Fowler and his supporters wade arm-in-arm into the Patuxent River. Photo: Julie Wakeman-Linn

Annual Patuxent Wade-in Yields Disappointing Water Clarity Results

An important tradition returned to the Patuxent River this weekend. At 97 years old, Bernie Fowler measured the 2021 “Sneaker Index” in his annual Patuxent Wade In at Jefferson Patterson Park. 100 “Fowler Followers”—regular attendees, old friends, and children of all ages—waded into the river Sunday afternoon, arm-in-arm.

For 34 years, the former Maryland state senator has walked into the Patuxent to informally test its water quality. He walks until he can no longer see his white sneakers on the river bottom. From a low of 10 inches of sneaker visibility in 1988, the inaugural Wade In on the Patuxent, to a half-century high of 47 inches in 2019, Fowler’s “dear generous river” is recovering slowly.

This year’s Sneaker Index was a disappointing 34 inches, but Greg Bowen, emcee of the event and executive director of American Chestnut Land Trust (ACLT), attributes this decline to recent events—6.5 inches of rainfall in the last fifteen days.

Although the Sneaker Index is an informal measure, in 2017 the Goddard Space Flight Center was able to confirm the accuracy of the wade-in yardstick by comparing it to images from two satellites. Science and common sense make a wonderful match: A former EPA administrator once called the Sneaker Index “magnificent in its simplicity: a good indicator of water quality.”

The event’s speakers reported on the progress toward the joint EPA and Maryland 2025 goal of a clean Bay and new state and federal initiatives. New EPA director Michael Regan has told Calvert County Commissioner Steve Weems that the administration is committed to reaching that goal, Bowen reports. Bowen also praised local groups like Friends of Huntington Creek and Chesapeake Bay Foundation as well as his ACLT for assisting federal efforts with information and guidance.

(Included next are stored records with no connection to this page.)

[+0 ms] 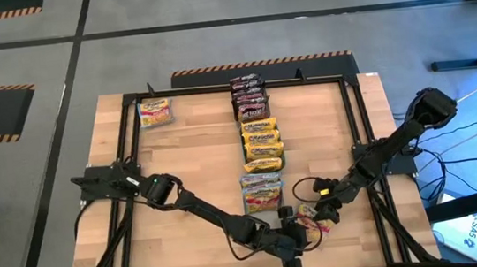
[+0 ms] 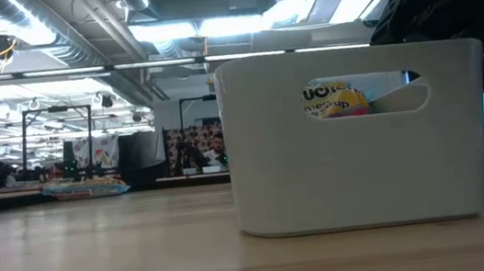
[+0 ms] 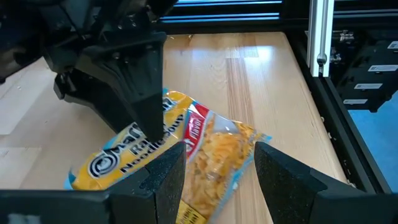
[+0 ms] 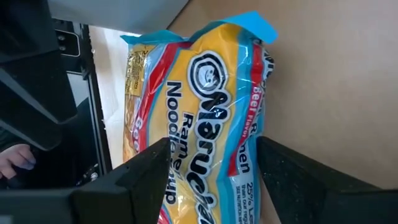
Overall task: Sort Maruchan noodles
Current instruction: Put the blue noodle pack into the gray bin
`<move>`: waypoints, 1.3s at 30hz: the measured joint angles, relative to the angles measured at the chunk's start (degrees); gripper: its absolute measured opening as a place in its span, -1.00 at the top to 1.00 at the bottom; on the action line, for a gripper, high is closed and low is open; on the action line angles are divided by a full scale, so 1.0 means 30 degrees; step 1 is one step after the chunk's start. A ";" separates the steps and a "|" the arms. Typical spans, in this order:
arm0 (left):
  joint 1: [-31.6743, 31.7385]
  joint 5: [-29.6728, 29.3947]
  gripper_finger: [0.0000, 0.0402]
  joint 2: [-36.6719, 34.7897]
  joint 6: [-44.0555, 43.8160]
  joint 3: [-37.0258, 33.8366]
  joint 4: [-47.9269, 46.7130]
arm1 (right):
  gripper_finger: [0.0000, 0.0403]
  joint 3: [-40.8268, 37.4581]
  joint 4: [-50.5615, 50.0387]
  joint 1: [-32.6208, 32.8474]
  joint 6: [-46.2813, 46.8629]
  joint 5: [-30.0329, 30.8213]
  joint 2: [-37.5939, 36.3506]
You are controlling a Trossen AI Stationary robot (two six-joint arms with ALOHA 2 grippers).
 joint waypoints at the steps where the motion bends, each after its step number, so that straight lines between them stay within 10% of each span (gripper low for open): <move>1: -0.0005 0.0000 0.08 0.0000 0.0000 -0.0007 0.0000 | -0.21 0.0106 0.0151 0.0000 -0.0044 -0.0033 0.0258; 8: -0.0004 0.0026 0.08 0.0007 0.0000 -0.0007 -0.0007 | -0.03 0.0631 0.1041 0.0007 -0.0194 -0.0245 0.1771; 18: -0.0006 -0.0015 0.08 0.0024 0.0000 -0.0022 0.0120 | 0.92 0.0753 0.1222 0.0012 -0.0467 -0.0082 0.2033; 32: -0.0759 0.0020 0.08 -0.0045 0.0419 0.1861 -0.0538 | 0.99 0.2875 -0.1084 0.0043 -0.3228 0.0135 0.1902; 39: -0.2160 -0.1626 0.08 -0.0369 0.1372 0.5892 -0.6699 | 1.00 0.6109 -0.6895 0.1281 -0.4381 0.1332 0.1883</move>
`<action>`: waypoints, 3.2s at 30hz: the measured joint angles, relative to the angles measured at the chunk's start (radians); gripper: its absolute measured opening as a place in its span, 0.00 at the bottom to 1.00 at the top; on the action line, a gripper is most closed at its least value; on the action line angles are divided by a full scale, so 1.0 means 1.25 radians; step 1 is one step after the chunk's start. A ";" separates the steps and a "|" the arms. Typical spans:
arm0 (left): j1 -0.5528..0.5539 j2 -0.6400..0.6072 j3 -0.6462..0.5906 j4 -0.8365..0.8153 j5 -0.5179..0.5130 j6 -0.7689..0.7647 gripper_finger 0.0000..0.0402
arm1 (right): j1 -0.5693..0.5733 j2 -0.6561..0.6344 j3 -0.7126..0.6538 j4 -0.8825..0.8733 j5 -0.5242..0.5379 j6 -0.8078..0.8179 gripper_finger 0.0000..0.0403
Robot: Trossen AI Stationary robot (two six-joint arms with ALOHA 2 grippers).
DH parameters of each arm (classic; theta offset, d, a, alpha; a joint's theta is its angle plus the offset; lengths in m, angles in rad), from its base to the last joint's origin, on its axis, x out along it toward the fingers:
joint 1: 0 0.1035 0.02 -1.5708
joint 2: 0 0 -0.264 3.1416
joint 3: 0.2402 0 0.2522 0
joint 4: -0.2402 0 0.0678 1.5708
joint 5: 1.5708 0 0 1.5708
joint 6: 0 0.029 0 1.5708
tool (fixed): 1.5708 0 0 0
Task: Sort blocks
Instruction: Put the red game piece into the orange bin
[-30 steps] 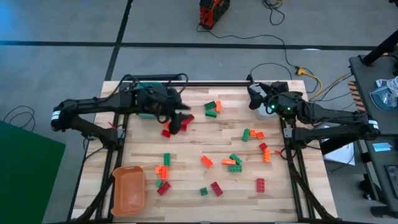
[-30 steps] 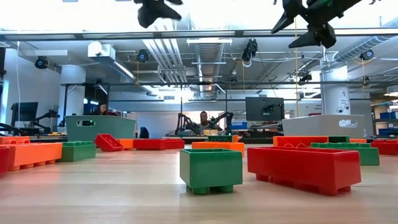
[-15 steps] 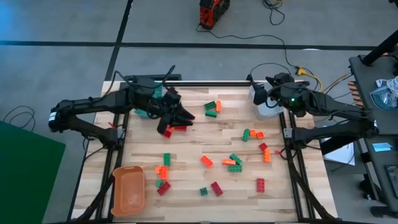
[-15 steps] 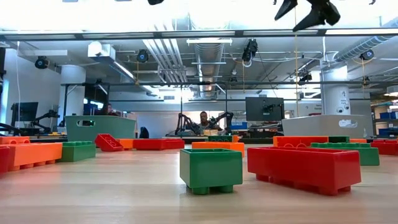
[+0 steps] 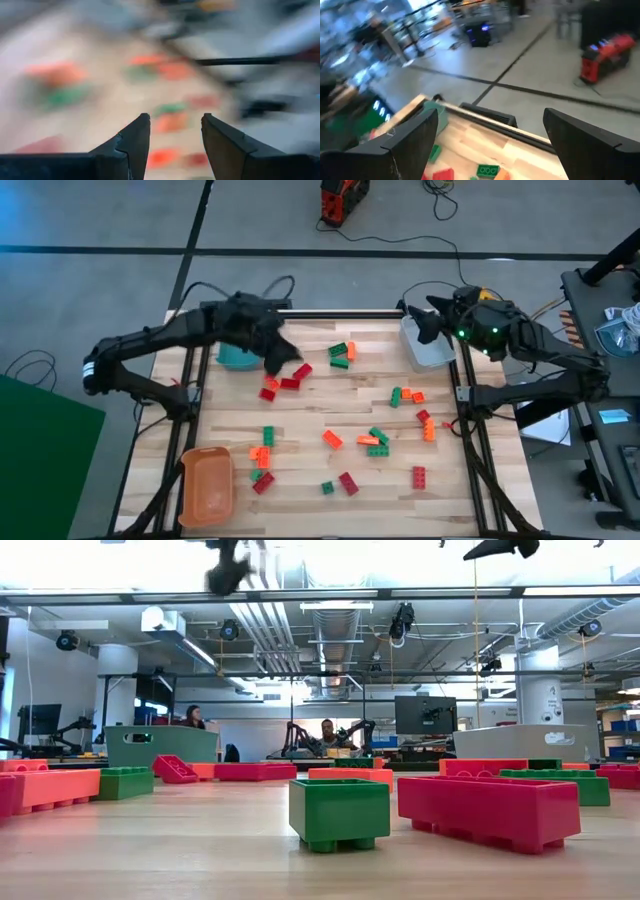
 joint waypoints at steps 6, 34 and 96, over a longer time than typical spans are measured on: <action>0.149 0.081 0.034 -0.173 -0.018 -0.188 0.39 | 0.000 0.010 0.018 0.000 -0.054 -0.045 0.88; 0.016 0.442 0.146 -0.210 -0.164 -0.060 0.43 | 0.000 0.004 0.018 -0.072 -0.053 -0.065 0.88; 0.012 0.657 0.248 -0.261 -0.129 0.116 0.28 | 0.000 0.004 0.018 -0.072 -0.053 -0.086 0.88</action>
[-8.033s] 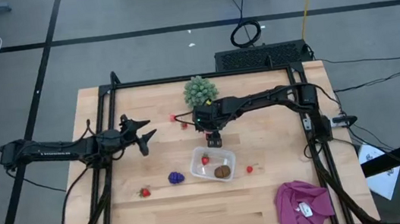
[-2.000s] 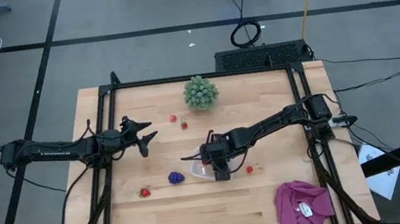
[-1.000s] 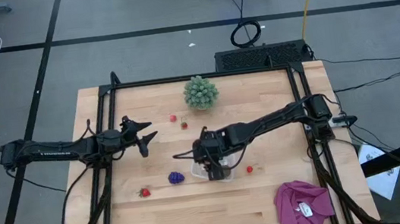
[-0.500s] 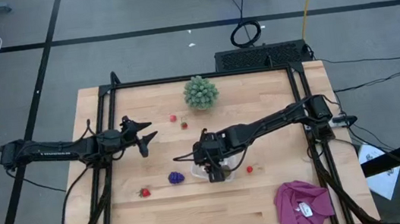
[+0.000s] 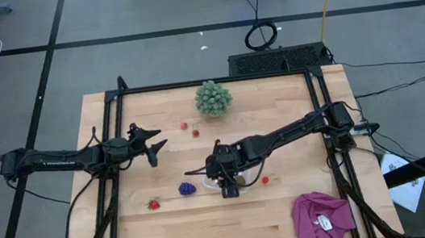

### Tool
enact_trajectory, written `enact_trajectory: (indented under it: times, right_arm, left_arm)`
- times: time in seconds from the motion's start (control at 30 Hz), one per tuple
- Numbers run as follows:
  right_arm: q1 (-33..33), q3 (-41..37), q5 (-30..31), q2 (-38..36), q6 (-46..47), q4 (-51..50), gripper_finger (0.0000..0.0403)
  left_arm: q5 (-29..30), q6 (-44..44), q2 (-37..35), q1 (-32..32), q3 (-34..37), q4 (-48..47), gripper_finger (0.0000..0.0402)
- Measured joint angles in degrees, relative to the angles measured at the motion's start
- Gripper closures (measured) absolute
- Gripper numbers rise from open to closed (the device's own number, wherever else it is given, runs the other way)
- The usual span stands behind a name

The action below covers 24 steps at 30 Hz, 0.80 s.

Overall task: Pick and placing Produce into tupperware
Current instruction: Put the pink peach into the bin

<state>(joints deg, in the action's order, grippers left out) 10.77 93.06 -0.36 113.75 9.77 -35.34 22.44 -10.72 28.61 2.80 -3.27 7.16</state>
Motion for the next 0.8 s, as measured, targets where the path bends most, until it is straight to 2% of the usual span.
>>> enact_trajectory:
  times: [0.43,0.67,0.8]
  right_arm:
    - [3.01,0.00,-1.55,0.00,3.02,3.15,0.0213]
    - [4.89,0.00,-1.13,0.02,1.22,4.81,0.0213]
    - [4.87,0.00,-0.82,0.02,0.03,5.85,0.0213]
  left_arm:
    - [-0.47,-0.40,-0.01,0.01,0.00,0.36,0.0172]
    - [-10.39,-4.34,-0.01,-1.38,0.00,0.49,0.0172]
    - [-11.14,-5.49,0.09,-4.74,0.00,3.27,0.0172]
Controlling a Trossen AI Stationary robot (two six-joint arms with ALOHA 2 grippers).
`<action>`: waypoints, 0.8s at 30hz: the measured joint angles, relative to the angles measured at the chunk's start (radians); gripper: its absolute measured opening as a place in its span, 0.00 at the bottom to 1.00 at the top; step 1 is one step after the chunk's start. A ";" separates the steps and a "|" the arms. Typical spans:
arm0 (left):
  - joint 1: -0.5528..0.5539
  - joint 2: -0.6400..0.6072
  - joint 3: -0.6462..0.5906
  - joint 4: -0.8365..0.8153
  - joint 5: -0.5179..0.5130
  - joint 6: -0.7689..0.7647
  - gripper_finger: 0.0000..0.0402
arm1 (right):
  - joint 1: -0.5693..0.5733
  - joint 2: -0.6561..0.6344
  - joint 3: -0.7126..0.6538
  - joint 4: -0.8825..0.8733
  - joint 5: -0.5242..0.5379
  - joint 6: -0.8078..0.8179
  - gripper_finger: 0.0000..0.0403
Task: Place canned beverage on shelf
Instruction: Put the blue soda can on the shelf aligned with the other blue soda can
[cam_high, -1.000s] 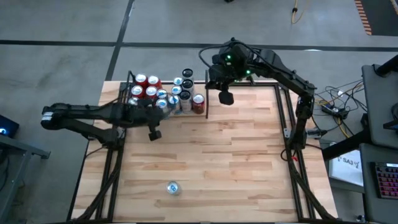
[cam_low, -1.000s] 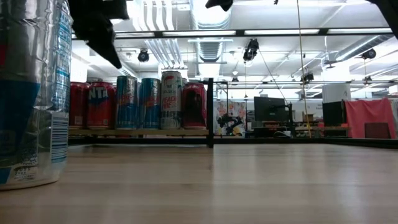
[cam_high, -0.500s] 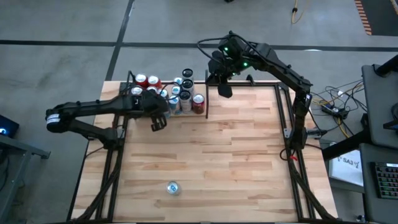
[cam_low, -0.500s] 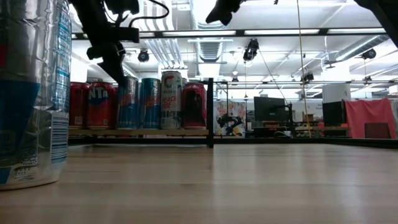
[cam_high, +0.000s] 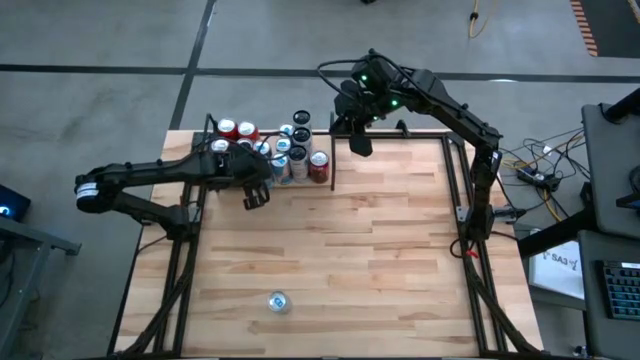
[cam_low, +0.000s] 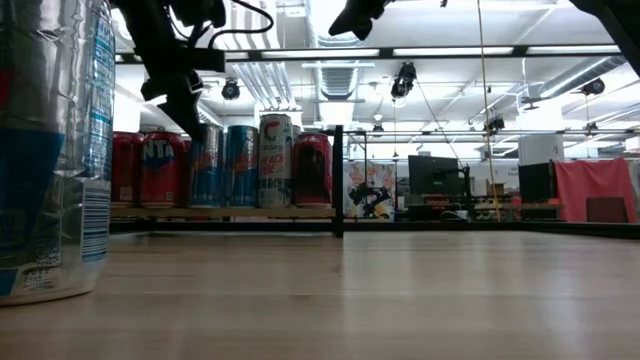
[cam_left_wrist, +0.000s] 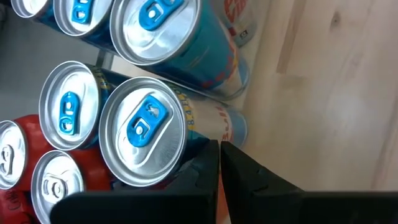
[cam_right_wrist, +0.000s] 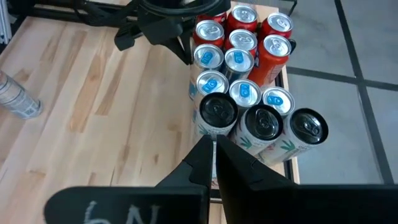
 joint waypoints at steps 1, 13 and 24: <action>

Fowler was recognized by Dr. Tom Miller of the University of Maryland for his “remarkable record of service” to the Bay’s health. Jonna Jones of SMECO, Rachel Jones, new Maryland state delegate and former aide to Senator Ben Cardin, and Stephanie Barron of Rep Steny Hoyer’s office all called Fowler “one of my heroes.”

The 2020 pandemic summer forced a modified Wade In last year: only a few waders attended, with the entire event streamed live on Facebook. But the COVID-19 pandemic may have had a silver lining for the river, too.

Dr. Scott Knoche, director of Morgan State’s Patuxent Environmental and Aquatic Research Lab (PEARL) observed even with the river’s D health grade, the pandemic got people exploring the natural world and finding “the river is still a wonderful place” for all kinds of activities. The Patuxent is the largest Chesapeake River located entirely in Maryland; Fowler has said “so goes the river, so goes the Bay.”

University of Maryland Center for Environmental Science gives the waterways a grade measuring the dissolved oxygen, nitrogen, phosphorus, and other runoff chemicals, as well as fish and crab populations and water quality. The Patuxent is mired in the D range, while the Bay has progressed to a C, showing moderate improvement from 1986 to 2019.

Fowler has not let his dream of a restored river and Chesapeake Bay fade, though he’d be 101 in 20205, the Chesapeake Bay Program’s target date. He is often quoted, “We will never, never, never give up.” Fowler’s son and grandchildren attend the Wade In, along with so many people at the event who left saying, “See you next year.”